To refine your forecasting process, think of it as climbing a model ladder. Start with simpler techniques like moving averages, move on to ARIMA for stable workloads, and finally, consider Prophet or machine learning for more complex scenarios [2]. This step-by-step approach avoids unnecessary complexity while enhancing your forecasting capabilities.

Here are a few practical tips:

  • Data Quality Matters: Achieve 85–95% tagging coverage before diving into detailed forecasting. This alone can boost accuracy by 20–30% [2].
  • Keep a Business Event Calendar: Mark key events like product launches or migrations to ensure they aren’t misinterpreted as anomalies [2].
  • Savings Plans and Reserved Instances: Commit to 90% of the lower bound of your forecast to strike a balance between securing discounts and avoiding overcommitment [2].

Structured forecasting can significantly improve financial outcomes. Organisations adopting these models often reduce budget variance from 25–40% to under 10% [2]. Whether managing a £500,000 annual cloud budget or scaling into the millions, the right forecasting approach transforms cloud spending from a challenge into a well-optimised investment aligned with your business goals.

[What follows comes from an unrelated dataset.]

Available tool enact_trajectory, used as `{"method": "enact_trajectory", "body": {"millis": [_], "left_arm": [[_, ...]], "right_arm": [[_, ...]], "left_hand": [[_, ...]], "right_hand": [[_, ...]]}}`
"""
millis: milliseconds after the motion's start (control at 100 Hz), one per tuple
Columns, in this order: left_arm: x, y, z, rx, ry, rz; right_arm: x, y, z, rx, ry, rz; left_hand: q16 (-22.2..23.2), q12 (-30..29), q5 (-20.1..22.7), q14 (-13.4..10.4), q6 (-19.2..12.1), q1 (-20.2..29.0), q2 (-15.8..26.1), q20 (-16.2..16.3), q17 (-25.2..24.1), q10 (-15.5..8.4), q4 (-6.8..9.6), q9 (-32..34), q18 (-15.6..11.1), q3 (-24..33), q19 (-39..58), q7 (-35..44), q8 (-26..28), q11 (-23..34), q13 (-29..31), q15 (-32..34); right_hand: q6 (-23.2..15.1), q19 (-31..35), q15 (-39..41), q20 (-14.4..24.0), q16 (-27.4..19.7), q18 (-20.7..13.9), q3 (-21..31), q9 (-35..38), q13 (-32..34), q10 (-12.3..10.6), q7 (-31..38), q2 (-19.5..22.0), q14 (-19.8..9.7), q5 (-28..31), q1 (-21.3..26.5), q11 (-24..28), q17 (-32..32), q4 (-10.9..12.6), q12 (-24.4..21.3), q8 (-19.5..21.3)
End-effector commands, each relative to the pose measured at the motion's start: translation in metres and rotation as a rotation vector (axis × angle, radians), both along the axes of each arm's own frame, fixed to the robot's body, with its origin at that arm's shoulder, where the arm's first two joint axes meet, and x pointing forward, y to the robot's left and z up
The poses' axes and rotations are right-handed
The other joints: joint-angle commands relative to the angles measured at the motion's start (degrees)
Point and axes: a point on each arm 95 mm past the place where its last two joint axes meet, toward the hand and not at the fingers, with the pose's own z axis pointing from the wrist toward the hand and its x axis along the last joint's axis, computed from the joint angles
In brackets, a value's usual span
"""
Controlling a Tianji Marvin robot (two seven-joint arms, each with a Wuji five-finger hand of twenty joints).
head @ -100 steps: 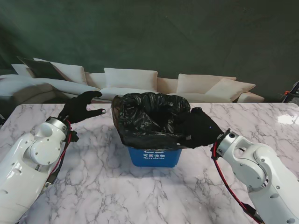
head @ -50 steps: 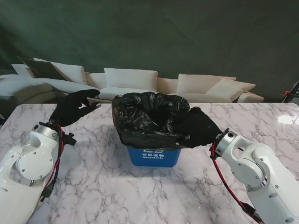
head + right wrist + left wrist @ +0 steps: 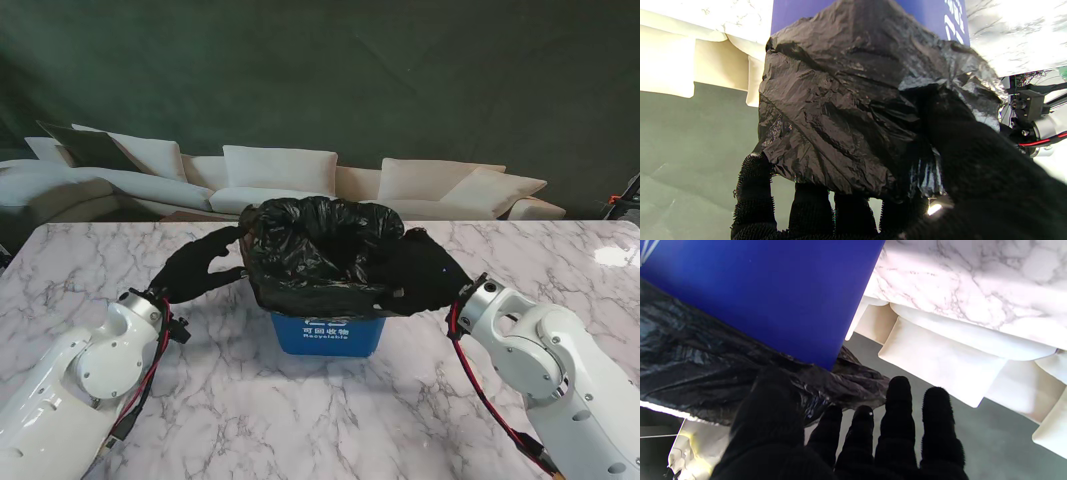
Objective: Fit the garbage bag over the bin
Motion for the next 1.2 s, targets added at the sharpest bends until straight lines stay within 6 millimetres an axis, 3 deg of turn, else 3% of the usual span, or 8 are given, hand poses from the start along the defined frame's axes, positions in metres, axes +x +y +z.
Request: {"method": "enact_trajectory", "body": {"millis": [0, 220, 320, 410, 660, 840, 950, 1190], "left_arm": [[0.004, -0.004, -0.003, 0.01, 0.029, -0.009], [0.016, -0.011, -0.002, -0.03, 0.069, 0.0], [0.02, -0.012, -0.001, -0.034, 0.083, 0.0], [0.024, -0.014, 0.0, -0.035, 0.1, -0.004], [0.032, -0.016, -0.002, -0.036, 0.147, -0.006], [0.036, -0.018, -0.001, -0.028, 0.155, -0.005], [0.038, -0.018, -0.001, -0.023, 0.164, -0.004], [0.041, -0.018, 0.001, -0.021, 0.172, -0.001]], "right_arm": [[0.0, 0.0, 0.001, -0.002, -0.001, -0.001], [0.0, 0.0, 0.002, 0.004, 0.003, -0.003], [-0.001, 0.0, 0.003, 0.023, 0.01, 0.003], [-0.003, 0.0, 0.005, 0.046, 0.015, 0.016], [-0.008, -0.004, 0.008, 0.036, 0.045, 0.017], [-0.011, -0.006, 0.009, 0.075, 0.04, 0.018], [-0.012, -0.006, 0.012, 0.17, -0.013, -0.008], [-0.012, -0.013, 0.024, 0.348, -0.145, -0.057]], "left_hand": [[-1.63, -1.6, -3.04, -0.43, 1.24, -2.76, -2.0, -1.19, -1.58, 0.09, 0.61, -4.02, -1.08, -0.39, -2.12, -1.58, -1.52, -1.54, -2.72, -2.22], [-1.17, -1.72, -5.63, 0.5, 3.23, -8.13, -1.68, -0.74, -2.65, 1.57, -0.3, -5.37, -0.42, -0.63, -2.34, -2.93, -2.96, -1.46, -3.99, -1.29], [-0.92, -1.24, -5.28, 0.58, 2.61, -8.55, -1.22, -0.47, -2.87, 1.53, -0.37, -4.56, -0.02, -0.52, -2.35, -2.58, -2.99, -1.22, -4.06, -1.04], [-0.81, -0.94, -4.88, 0.61, 2.25, -8.73, -0.92, -0.31, -2.93, 1.46, -0.41, -3.9, 0.19, -0.51, -2.4, -2.26, -2.92, -1.22, -3.88, -0.95], [-0.62, -0.4, -4.15, 0.68, 1.59, -8.66, -0.81, 0.13, -2.94, 1.31, -0.42, -2.91, 0.73, -0.41, -2.56, -1.71, -2.73, -1.76, -3.39, -1.0], [-0.42, -0.03, -3.89, 0.68, 1.58, -8.6, -0.71, 0.43, -2.74, 1.25, -0.42, -2.31, 0.6, -0.44, -2.56, -1.53, -2.63, -1.85, -3.13, -0.95], [-0.28, 0.23, -3.65, 0.76, 1.55, -8.62, -0.56, 0.66, -2.69, 1.32, -0.41, -2.02, 0.67, -0.44, -2.49, -1.39, -2.53, -1.77, -3.14, -0.88], [-0.14, 0.49, -2.06, 0.62, 0.21, -8.08, 0.13, 0.96, -2.88, 1.24, -0.33, -1.88, 0.85, -0.38, -2.69, -0.38, -1.89, -1.98, -3.13, -0.94]], "right_hand": [[-1.65, -0.28, 0.67, 0.59, 0.73, -0.68, 3.42, -0.76, -0.43, -0.15, 1.75, 3.19, 0.54, 0.21, 3.8, -0.21, -0.58, 0.18, 0.32, 0.8], [-2.13, -0.32, 0.52, 0.58, 0.68, -0.78, 2.95, -1.28, -0.8, -0.11, 1.02, 3.55, 0.54, -0.98, 3.1, -0.51, -0.7, 0.12, 0.18, 0.43], [-0.96, -0.79, 0.1, 0.7, 0.55, -0.72, -3.8, -2.73, -1.92, 0.34, -2.46, 5.34, 0.71, -6.16, -4.25, -2.27, -1.5, 0.73, -1.35, -3.46], [5.73, -2.11, -0.4, 1.6, 0.71, -0.37, -8.26, -3.97, -2.93, 0.51, -16.27, 8.96, 0.86, -7.65, -14.65, -3.17, -2.44, 6.94, -2.05, 0.19], [17.22, -4.16, -2.2, 1.63, -0.25, 0.79, -14.42, -8.06, -5.12, 2.05, -31.45, 6.79, 2.75, -18.47, -25.38, -5.34, -3.26, 5.49, -4.02, -5.0], [21.34, -4.44, -2.25, 2.08, -0.46, 0.93, -9.36, -10.0, -5.21, 2.34, -36.75, 6.96, 2.36, -22.65, -32.42, -5.32, -2.58, 4.39, -5.28, -7.71], [19.76, -0.85, -0.5, 5.85, 1.11, -0.05, -20.18, -8.55, -3.58, 1.83, -35.2, 19.29, 1.49, -22.18, -23.95, -2.4, -0.95, 6.83, -4.25, -5.74], [17.36, 6.84, 3.48, 10.08, 3.2, -2.26, -23.81, -5.24, 0.37, 0.35, -28.7, 20.6, -0.11, -17.31, -13.05, 1.93, 2.85, 9.25, -1.71, -3.44]]}}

For expert advice on tailoring your cloud spend forecasting strategy, visit Hokstad Consulting at https://hokstadconsulting.com.

FAQs

How much historical billing data is needed for a reliable cloud spend forecast?

To build a dependable cloud spend forecast, you should review at least 12 months of past billing data. This helps you spot important trends and seasonal fluctuations, leading to more precise predictions.

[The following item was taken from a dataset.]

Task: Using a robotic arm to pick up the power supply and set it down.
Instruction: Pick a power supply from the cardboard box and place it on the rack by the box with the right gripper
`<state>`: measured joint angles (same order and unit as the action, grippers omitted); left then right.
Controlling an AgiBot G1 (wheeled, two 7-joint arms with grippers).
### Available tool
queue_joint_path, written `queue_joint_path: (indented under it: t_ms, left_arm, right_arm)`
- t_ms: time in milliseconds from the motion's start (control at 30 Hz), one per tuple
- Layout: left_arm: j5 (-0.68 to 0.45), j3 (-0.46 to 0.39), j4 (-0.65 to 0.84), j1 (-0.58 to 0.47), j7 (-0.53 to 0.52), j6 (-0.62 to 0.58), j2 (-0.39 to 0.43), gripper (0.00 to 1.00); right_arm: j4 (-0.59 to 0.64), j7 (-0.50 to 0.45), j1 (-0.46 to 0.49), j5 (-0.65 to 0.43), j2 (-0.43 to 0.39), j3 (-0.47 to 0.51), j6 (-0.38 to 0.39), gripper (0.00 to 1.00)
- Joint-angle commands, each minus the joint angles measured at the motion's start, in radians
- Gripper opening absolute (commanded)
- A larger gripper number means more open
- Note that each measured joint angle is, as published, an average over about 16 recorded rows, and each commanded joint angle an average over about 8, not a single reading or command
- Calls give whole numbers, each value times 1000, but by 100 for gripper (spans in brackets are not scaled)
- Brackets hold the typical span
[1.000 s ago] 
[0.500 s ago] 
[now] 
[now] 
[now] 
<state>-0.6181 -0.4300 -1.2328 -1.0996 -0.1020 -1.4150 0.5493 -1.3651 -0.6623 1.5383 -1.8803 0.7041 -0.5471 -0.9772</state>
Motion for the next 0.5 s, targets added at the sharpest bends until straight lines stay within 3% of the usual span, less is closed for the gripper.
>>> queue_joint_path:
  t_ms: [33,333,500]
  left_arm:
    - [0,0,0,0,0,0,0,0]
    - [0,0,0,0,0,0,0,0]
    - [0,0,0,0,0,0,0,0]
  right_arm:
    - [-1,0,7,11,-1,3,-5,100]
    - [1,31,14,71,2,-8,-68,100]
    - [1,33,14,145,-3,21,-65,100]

How do I include savings plans, reserved instances, and one-off charges in the model?

To ensure your cloud spend forecasting is accurate, it's important to account for savings plans, reserved instances, and one-off charges as separate cost elements.

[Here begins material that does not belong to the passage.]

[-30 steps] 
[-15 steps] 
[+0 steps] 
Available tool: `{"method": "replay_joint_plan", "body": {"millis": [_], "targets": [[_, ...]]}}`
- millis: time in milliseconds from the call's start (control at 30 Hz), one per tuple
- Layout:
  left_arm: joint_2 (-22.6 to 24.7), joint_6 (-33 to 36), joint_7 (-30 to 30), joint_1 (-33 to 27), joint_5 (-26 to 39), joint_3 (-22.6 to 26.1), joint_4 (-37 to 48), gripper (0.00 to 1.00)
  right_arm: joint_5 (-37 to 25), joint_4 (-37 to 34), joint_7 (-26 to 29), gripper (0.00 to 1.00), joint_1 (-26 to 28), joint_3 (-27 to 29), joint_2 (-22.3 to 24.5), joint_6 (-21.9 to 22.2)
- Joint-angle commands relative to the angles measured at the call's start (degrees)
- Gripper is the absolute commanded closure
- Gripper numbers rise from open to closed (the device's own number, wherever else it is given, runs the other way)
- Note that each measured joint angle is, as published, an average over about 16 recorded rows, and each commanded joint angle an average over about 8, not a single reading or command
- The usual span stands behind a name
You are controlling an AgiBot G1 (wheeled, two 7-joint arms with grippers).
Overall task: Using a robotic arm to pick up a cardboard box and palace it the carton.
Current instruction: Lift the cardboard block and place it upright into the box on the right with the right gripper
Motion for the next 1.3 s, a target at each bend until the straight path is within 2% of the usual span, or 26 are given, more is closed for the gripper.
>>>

  • Reserved instances and savings plans: These are relatively predictable and can be treated as fixed or semi-fixed costs in your forecasts.
  • One-off charges: Expenses like migrations or upgrades are less predictable and should be categorised as anomalies or occasional spikes.

By segmenting costs into these categories and applying tailored forecasting models, you can achieve better precision and maintain greater control over your budget.

What should I do when a forecast suddenly becomes inaccurate after a migration or pricing change?

When a forecast goes off track following a migration or pricing adjustment, it's crucial to revise your forecasting models to align with the updated circumstances. Incorporate scenario planning to anticipate potential outcomes, closely track actual costs against your forecasts, and double-check the reliability of your data sources.

Leverage AI-driven tools, such as What-If models, to dynamically simulate the effects of these changes. Consistent reviews, setting up alerts, and fostering collaboration across teams can help fine-tune assumptions and ensure your forecasts stay accurate, even in the face of shifting conditions.